Required work
Reproduce the records below exactly from their first line through the line containing "A marked-up camera", omitting all pictures.

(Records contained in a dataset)
--- --- ---

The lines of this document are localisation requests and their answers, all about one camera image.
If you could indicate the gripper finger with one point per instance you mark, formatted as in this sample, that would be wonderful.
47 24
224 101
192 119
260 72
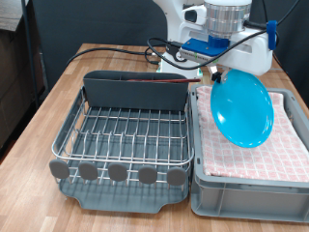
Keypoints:
226 72
216 77

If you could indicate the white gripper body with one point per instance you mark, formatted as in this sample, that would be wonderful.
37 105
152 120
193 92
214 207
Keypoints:
251 54

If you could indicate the blue plate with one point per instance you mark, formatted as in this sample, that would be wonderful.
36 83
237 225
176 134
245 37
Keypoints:
241 112

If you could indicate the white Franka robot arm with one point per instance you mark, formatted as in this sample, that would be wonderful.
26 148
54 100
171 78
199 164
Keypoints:
175 19

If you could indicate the dark grey cutlery holder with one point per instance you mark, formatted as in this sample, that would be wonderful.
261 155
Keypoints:
135 93

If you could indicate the pink checked cloth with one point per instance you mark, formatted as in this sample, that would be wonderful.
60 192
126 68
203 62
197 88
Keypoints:
257 164

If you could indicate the grey plastic crate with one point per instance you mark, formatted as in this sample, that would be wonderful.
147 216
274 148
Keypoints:
244 203

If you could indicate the grey plastic drain tray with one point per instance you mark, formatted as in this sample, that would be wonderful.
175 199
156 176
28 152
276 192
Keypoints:
128 199

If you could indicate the dark metal pole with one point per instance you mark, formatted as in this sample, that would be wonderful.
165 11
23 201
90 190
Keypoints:
29 48

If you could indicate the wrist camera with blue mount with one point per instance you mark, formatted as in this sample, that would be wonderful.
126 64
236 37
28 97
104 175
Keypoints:
206 46

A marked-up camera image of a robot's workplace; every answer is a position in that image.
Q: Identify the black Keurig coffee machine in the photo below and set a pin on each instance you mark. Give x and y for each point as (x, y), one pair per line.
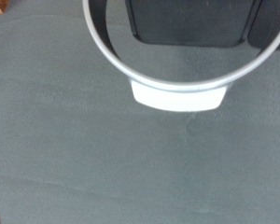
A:
(193, 21)

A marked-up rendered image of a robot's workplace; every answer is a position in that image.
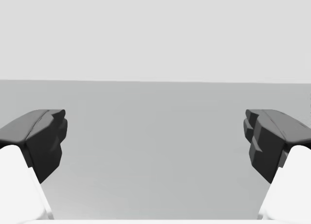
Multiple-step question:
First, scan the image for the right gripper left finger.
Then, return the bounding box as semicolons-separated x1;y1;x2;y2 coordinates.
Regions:
0;109;68;221

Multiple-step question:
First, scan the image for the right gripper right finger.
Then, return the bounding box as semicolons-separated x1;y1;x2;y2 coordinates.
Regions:
243;109;311;221

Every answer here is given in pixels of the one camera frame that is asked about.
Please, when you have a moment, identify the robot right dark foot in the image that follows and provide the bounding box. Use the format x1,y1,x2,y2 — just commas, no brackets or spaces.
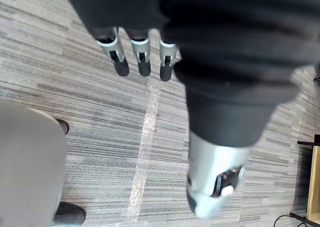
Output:
53,201,87,227

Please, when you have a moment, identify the clear tape strip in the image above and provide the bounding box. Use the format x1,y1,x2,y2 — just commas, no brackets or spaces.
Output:
126,84,161,219

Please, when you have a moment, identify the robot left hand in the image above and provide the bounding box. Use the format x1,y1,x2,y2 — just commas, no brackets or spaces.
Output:
59,0,320,219

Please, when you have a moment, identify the black frame wooden shelf unit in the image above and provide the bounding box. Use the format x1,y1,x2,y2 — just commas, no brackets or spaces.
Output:
289,134,320,227

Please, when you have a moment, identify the robot left silver leg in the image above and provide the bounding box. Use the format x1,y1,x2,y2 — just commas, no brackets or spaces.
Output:
0,98,68,227

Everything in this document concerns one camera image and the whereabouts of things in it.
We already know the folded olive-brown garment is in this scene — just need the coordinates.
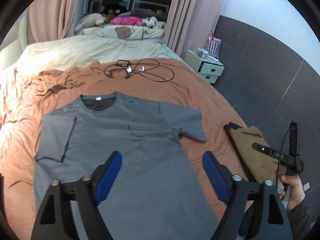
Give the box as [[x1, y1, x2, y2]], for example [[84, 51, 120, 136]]
[[223, 122, 278, 183]]

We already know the pink fluffy cloth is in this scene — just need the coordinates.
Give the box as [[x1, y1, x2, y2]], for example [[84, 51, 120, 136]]
[[110, 16, 143, 27]]

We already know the orange-brown bed blanket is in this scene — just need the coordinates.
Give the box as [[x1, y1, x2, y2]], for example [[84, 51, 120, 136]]
[[1, 59, 244, 239]]

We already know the white bedside drawer cabinet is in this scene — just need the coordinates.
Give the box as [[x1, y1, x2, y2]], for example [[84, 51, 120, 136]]
[[184, 50, 225, 84]]

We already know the black and white plush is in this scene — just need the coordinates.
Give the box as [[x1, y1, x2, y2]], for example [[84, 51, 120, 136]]
[[142, 17, 166, 29]]

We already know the person's right hand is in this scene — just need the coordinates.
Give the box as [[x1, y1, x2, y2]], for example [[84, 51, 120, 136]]
[[277, 172, 305, 212]]

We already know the pink curtain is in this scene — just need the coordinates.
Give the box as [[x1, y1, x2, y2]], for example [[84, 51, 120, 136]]
[[27, 0, 87, 44], [164, 0, 225, 58]]

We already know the striped pink gift bag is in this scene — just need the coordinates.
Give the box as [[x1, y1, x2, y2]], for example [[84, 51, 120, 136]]
[[204, 31, 221, 60]]

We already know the grey t-shirt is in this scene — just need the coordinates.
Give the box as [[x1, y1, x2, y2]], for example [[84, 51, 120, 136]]
[[33, 92, 218, 239]]

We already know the bear print pillow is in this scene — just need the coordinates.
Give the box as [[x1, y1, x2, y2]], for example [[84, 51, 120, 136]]
[[77, 24, 165, 40]]

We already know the pink left curtain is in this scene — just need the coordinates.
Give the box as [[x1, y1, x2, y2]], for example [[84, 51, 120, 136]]
[[27, 0, 87, 44]]

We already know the beige plush toy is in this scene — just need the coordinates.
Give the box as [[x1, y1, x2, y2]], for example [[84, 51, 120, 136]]
[[74, 13, 106, 33]]

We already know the pink right curtain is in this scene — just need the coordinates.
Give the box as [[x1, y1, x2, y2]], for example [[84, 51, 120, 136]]
[[164, 0, 225, 58]]

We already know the black cable on bed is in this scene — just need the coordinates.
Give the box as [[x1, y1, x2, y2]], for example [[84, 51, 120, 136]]
[[103, 58, 175, 82]]

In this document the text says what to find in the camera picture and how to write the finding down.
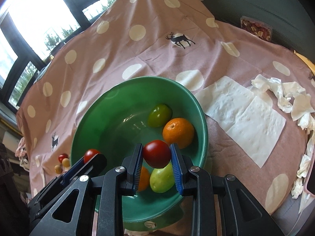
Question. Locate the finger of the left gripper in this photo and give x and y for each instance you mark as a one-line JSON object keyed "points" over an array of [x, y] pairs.
{"points": [[91, 168]]}

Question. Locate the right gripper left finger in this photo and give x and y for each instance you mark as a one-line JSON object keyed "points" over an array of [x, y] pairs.
{"points": [[100, 194]]}

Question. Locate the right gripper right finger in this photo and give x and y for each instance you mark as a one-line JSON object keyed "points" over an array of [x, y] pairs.
{"points": [[240, 212]]}

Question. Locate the red cherry tomato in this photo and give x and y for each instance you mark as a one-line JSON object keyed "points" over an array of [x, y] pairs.
{"points": [[61, 157], [90, 154], [157, 154]]}

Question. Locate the green apple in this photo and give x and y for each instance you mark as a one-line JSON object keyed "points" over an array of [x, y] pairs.
{"points": [[159, 116]]}

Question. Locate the orange mandarin near front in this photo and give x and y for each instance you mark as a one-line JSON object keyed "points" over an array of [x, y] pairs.
{"points": [[144, 179]]}

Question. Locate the orange mandarin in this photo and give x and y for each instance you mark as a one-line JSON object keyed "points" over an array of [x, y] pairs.
{"points": [[179, 131], [144, 179]]}

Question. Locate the light green oval fruit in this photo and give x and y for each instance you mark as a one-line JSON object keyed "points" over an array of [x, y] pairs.
{"points": [[162, 179]]}

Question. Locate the brown longan right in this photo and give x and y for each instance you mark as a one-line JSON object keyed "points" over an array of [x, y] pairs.
{"points": [[66, 163]]}

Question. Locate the brown longan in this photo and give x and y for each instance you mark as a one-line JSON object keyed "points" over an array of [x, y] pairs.
{"points": [[58, 169], [66, 163]]}

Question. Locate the brown longan left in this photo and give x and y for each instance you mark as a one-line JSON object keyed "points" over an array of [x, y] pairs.
{"points": [[58, 169]]}

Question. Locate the green plastic bowl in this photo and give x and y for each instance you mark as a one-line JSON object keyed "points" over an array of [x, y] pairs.
{"points": [[117, 121]]}

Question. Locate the orange mandarin at back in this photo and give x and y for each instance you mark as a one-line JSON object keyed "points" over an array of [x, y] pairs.
{"points": [[179, 131]]}

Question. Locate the floral cloth bundle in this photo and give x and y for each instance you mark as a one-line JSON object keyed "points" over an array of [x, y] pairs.
{"points": [[21, 154]]}

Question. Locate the white flat paper napkin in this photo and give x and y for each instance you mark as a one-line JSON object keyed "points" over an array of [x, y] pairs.
{"points": [[253, 124]]}

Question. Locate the crumpled white tissue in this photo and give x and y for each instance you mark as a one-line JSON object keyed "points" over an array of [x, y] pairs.
{"points": [[293, 99]]}

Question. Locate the pink polka dot tablecloth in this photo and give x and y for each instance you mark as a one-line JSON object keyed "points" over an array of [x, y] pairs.
{"points": [[176, 39]]}

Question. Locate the black framed window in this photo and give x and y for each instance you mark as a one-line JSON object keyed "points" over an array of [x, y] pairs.
{"points": [[32, 32]]}

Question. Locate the red snack packet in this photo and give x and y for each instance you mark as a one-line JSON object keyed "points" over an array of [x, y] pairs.
{"points": [[256, 28]]}

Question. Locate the dark grey sofa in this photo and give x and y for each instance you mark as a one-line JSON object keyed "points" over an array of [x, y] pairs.
{"points": [[292, 27]]}

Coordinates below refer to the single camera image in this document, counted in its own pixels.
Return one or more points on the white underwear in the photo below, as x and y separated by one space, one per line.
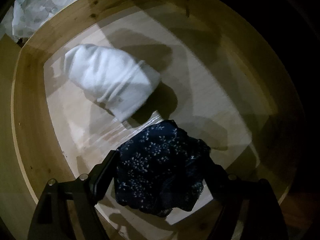
112 76

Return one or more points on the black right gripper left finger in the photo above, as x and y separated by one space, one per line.
101 176

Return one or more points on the wooden nightstand drawer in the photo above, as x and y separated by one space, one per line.
221 82

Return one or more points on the white leaf-print sheet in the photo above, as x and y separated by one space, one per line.
25 17

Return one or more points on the dark blue sparkly garment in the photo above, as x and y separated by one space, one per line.
160 169

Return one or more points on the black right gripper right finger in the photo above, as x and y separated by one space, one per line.
219 184

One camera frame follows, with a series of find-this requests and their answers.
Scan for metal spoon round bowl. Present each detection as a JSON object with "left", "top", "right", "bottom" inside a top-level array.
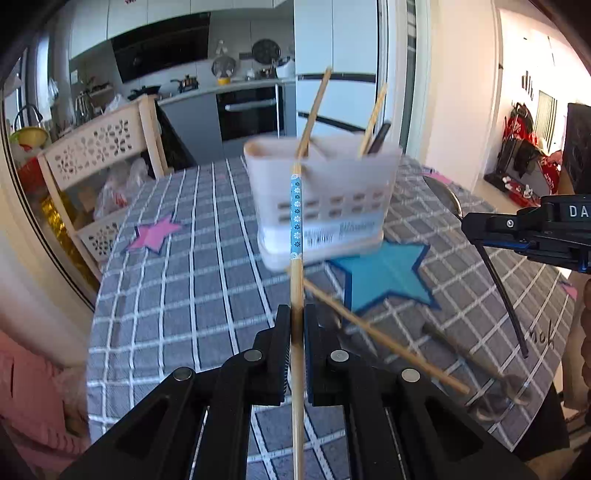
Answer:
[{"left": 423, "top": 174, "right": 463, "bottom": 220}]

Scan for blue patterned wooden chopstick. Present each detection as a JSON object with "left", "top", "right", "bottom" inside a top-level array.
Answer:
[{"left": 290, "top": 162, "right": 304, "bottom": 480}]

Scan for white plastic utensil holder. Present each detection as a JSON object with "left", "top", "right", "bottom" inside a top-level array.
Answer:
[{"left": 243, "top": 134, "right": 403, "bottom": 271}]

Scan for wooden chopstick on table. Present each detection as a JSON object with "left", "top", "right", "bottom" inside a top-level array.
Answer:
[{"left": 287, "top": 268, "right": 471, "bottom": 396}]

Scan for metal spoon on table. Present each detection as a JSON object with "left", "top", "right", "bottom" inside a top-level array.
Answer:
[{"left": 422, "top": 322, "right": 533, "bottom": 422}]

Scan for grey checked tablecloth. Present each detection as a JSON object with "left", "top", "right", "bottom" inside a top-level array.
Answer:
[{"left": 86, "top": 159, "right": 575, "bottom": 448}]

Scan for yellow patterned chopstick in holder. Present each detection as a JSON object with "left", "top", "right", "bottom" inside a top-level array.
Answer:
[{"left": 358, "top": 83, "right": 388, "bottom": 159}]

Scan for wooden chopstick in holder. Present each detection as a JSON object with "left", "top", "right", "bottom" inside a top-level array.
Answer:
[{"left": 295, "top": 67, "right": 332, "bottom": 160}]

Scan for white refrigerator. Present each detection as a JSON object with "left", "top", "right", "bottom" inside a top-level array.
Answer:
[{"left": 294, "top": 1, "right": 380, "bottom": 136}]

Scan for beige perforated storage cart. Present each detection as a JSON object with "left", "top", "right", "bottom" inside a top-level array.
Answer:
[{"left": 37, "top": 95, "right": 171, "bottom": 280}]

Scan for white rice cooker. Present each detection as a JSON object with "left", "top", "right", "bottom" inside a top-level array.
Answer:
[{"left": 276, "top": 56, "right": 296, "bottom": 79}]

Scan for black built-in oven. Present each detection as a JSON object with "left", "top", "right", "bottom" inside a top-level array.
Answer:
[{"left": 215, "top": 84, "right": 283, "bottom": 142}]

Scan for white plastic bag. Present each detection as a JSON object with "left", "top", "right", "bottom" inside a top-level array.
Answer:
[{"left": 104, "top": 94, "right": 130, "bottom": 114}]

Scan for black wok on stove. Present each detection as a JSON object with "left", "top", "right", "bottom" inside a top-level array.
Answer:
[{"left": 127, "top": 85, "right": 160, "bottom": 101}]

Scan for black range hood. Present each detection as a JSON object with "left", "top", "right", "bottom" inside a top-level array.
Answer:
[{"left": 111, "top": 12, "right": 211, "bottom": 83}]

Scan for white upper cabinets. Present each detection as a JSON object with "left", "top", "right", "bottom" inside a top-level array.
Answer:
[{"left": 69, "top": 0, "right": 284, "bottom": 60}]

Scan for dark utensil handle in holder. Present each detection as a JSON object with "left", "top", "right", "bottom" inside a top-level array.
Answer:
[{"left": 368, "top": 121, "right": 392, "bottom": 155}]

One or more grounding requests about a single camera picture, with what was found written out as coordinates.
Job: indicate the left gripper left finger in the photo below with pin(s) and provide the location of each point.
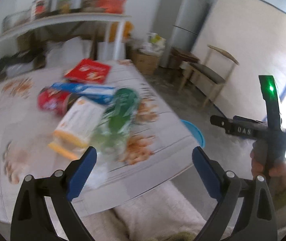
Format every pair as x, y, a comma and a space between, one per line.
31, 219

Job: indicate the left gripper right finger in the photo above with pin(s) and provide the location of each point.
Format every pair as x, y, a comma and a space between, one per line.
256, 220

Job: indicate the person's right hand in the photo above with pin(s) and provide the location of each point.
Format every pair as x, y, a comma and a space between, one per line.
278, 171

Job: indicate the blue plastic basin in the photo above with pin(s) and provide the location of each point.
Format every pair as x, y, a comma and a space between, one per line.
195, 131

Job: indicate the floral tablecloth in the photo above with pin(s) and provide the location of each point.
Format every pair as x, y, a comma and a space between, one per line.
136, 152

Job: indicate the wooden chair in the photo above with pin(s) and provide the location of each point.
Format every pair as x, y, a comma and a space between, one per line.
202, 70

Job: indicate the white orange snack bag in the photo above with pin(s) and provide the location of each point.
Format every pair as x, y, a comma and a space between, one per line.
72, 136

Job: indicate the red instant noodle cup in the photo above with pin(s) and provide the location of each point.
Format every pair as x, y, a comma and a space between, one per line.
57, 101

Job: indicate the dark wooden stool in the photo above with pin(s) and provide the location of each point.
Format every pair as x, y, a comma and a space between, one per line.
177, 56

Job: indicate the cardboard box on floor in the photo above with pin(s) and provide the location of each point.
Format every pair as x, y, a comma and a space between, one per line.
146, 64

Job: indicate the blue white toothpaste box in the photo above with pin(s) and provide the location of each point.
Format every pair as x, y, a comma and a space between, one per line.
101, 94

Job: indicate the grey refrigerator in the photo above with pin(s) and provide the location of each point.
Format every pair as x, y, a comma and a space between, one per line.
179, 22

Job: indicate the red snack bag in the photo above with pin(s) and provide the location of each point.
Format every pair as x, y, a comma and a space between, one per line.
88, 71

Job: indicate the black bag under shelf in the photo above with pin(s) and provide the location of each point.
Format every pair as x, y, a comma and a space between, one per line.
20, 63

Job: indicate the white sack under shelf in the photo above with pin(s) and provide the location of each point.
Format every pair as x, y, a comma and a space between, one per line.
68, 53

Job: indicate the yellow plastic bag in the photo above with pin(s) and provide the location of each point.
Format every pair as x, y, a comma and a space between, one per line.
128, 27

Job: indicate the white shelf table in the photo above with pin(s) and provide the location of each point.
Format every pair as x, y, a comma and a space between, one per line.
64, 25

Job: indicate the orange plastic bag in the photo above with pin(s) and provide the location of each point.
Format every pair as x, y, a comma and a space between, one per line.
111, 6

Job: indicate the red label jar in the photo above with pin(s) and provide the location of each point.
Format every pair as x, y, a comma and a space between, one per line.
38, 9

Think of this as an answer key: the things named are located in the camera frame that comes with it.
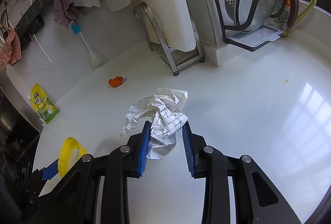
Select yellow plastic lid ring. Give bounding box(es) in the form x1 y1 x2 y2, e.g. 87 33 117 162
58 137 88 178

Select small orange object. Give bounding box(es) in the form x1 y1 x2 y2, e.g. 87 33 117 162
108 76 124 88

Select yellow green refill pouch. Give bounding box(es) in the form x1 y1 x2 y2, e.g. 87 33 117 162
28 84 59 124

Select white bottle brush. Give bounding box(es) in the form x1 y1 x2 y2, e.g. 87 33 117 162
71 23 102 67

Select steel cutting board stand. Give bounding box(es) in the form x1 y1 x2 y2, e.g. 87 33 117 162
132 1 205 77

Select pink hanging cloth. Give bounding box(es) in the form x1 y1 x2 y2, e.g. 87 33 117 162
1 30 22 71

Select black lid rack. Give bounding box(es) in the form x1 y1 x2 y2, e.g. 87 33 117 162
199 0 288 53

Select purple hanging cloth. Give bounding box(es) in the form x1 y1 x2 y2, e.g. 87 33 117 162
53 0 79 28

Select black wall hook rail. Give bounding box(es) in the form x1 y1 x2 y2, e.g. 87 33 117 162
0 0 122 50

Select yellow gas hose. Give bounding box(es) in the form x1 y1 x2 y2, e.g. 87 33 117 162
283 0 318 37

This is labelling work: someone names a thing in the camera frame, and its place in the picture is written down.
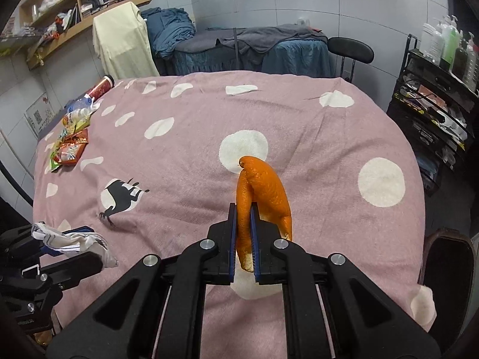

--- --- ---

Result of the exercise
The lines of this document are localisation requests and their answers, all about one camera image.
If you could indicate the gripper finger with one point per instance you mark, formatted as in this sample, that would be wonderful.
47 24
224 101
192 119
260 72
Keypoints:
226 72
216 77

If you could indicate the white gripper body with one point per instance you mark, formatted as in this sample, that would be wonderful.
37 105
152 120
193 92
214 207
Keypoints:
251 54

If you could indicate the blue plate with one point per instance you mark, formatted as in this sample, that would be wonderful.
36 83
237 225
176 134
245 37
Keypoints:
241 112

If you could indicate the white Franka robot arm with one point per instance you mark, formatted as in this sample, that would be wonderful.
26 148
54 100
171 78
199 164
Keypoints:
175 19

If you could indicate the dark grey cutlery holder with one point per instance you mark, formatted as in this sample, that would be wonderful.
261 155
Keypoints:
135 93

If you could indicate the pink checked cloth with one point per instance you mark, formatted as in this sample, that would be wonderful.
60 192
126 68
203 62
197 88
Keypoints:
257 164

If you could indicate the grey plastic crate with one point per instance you mark, formatted as in this sample, that would be wonderful.
147 216
274 148
Keypoints:
244 203

If you could indicate the grey plastic drain tray with one point per instance you mark, formatted as in this sample, that would be wonderful.
175 199
156 176
28 152
276 192
Keypoints:
128 199

If you could indicate the dark metal pole with one point per instance you mark, formatted as in this sample, that would be wonderful.
165 11
23 201
90 190
Keypoints:
29 48

If you could indicate the wrist camera with blue mount with one point per instance you mark, formatted as in this sample, that would be wonderful.
126 64
236 37
28 97
104 175
Keypoints:
206 46

A marked-up camera image of a robot's workplace; every answer is a position in that image.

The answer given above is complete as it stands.